È per queste ragioni che Mattarella – pur riconoscendo che le urne sarebbero il punto d’arrivo naturale per un Parlamento che non riesce più a esprimere una maggioranza – vuol fare di tutto per evitarle, o almeno rinviarle. E affida a Draghi il compito più difficile della sua lunga carriera, segnata da grandi meriti e passaggi importanti, come quelli al Tesoro, alla Banca d’Italia e alla Banca centrale europea. Adesso dovrà provare a domare le belve che tutti i giorni si sbranano a parole in Parlamento. È inutile nasconderlo: non sarà facile. La destra di Salvini e Meloni già alza gli scudi e invoca il voto. Berlusconi tace, ma ha davanti un sentiero stretto: se davvero si va a elezioni, la vittoria del centrodestra è assai probabile, e lui non potrebbe sottrarsi. Il centrosinistra è a pezzi. I 5 stelle, ridotti come sono ridotti, non ce la possono fare a restare uniti e a sostenere un governo guidato dal maggior tecnocrate del Paese. Renzi dirà subito di sì, e questa diventerà una scusa, per gli altri, per resistere alla convivenza forzata con l’affossatore dell’alleanza giallorossa. Draghi spenderà di sicuro tutto il suo prestigio per ottenere un via libera che non potrà non essere condizionato, nel programma e nel tempo a disposizione.

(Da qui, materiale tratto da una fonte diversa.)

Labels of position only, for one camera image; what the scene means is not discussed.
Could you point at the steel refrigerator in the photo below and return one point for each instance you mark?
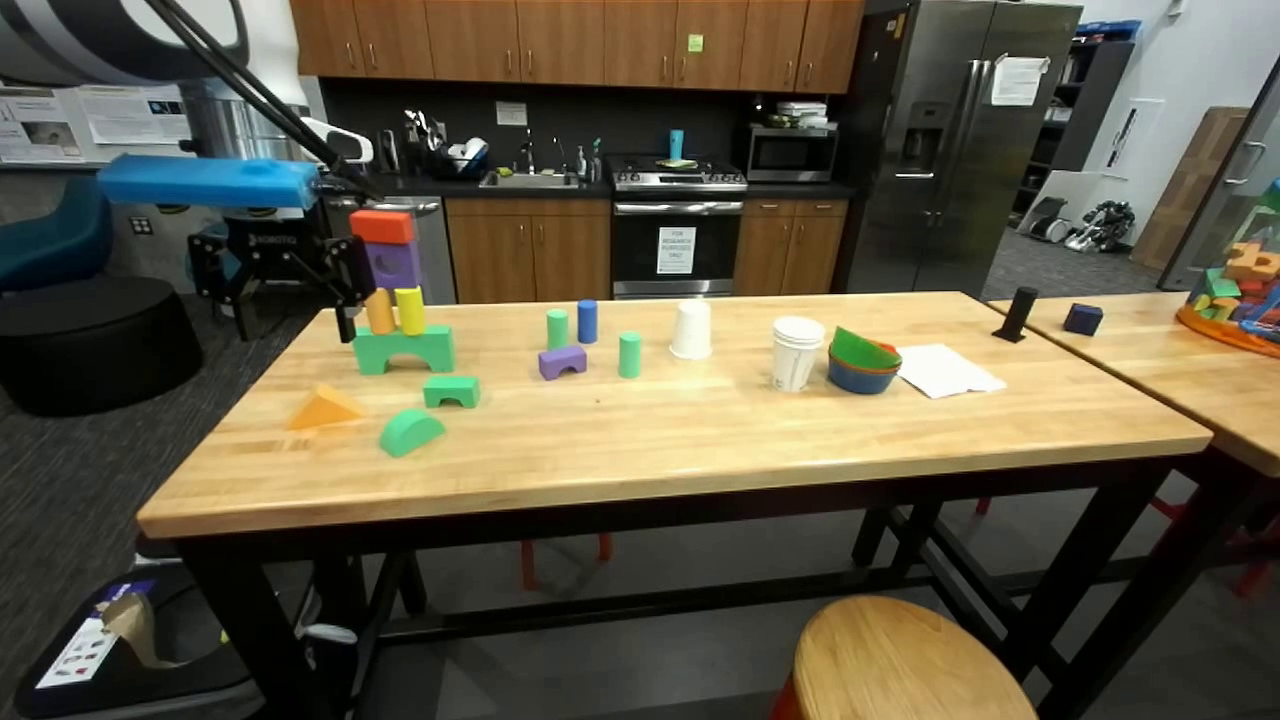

In ogni caso, niente potrà cancellare quanto è accaduto nelle ultime settantadue ore. Qualcosa di mai visto prima. Le consultazioni appena finite al Quirinale, spostate alla Camera, per assistere a un vergognoso doppio gioco. In cui tutti fingevano di prestarsi al tentativo di sminuire le divergenze con il confronto programmatico, per poi coinvolgere il presidente della Camera nell’assurda trattativa sui nomi e le poltrone. S’è mai visto un governo nascere senza il presidente del consiglio? Mai. Eppure anche questo si doveva vedere, senza riflettere sulle conseguenze che avrebbero portato gli esiti degli ultimi due giorni ai limiti dell’oltraggio al Presidente della Repubblica.

Per certi versi, è meglio che sia finita così, anche se la soluzione della crisi torna al punto di partenza proprio quando sembrava possibile. Immaginarsi infatti cosa sarebbe accaduto se alla fine di questi due giorni di mercato all’aperto, condotto parte via call e parte di persona, in una sala attigua a quella in cui invano si cercava l’accordo sul programma, l’esploratore Fico si fosse presentato al Quirinale, dicendo che l’intesa era stata raggiunta ed era stata anche scritta la lista dei ministri, che il Capo dello Stato e l’incaricato che ancora doveva essere nominato avrebbero dovuto semplicemente sottoscrivere, segnando un’inaudita e pubblica sottomissione al diktat dei partiti, di questi partiti.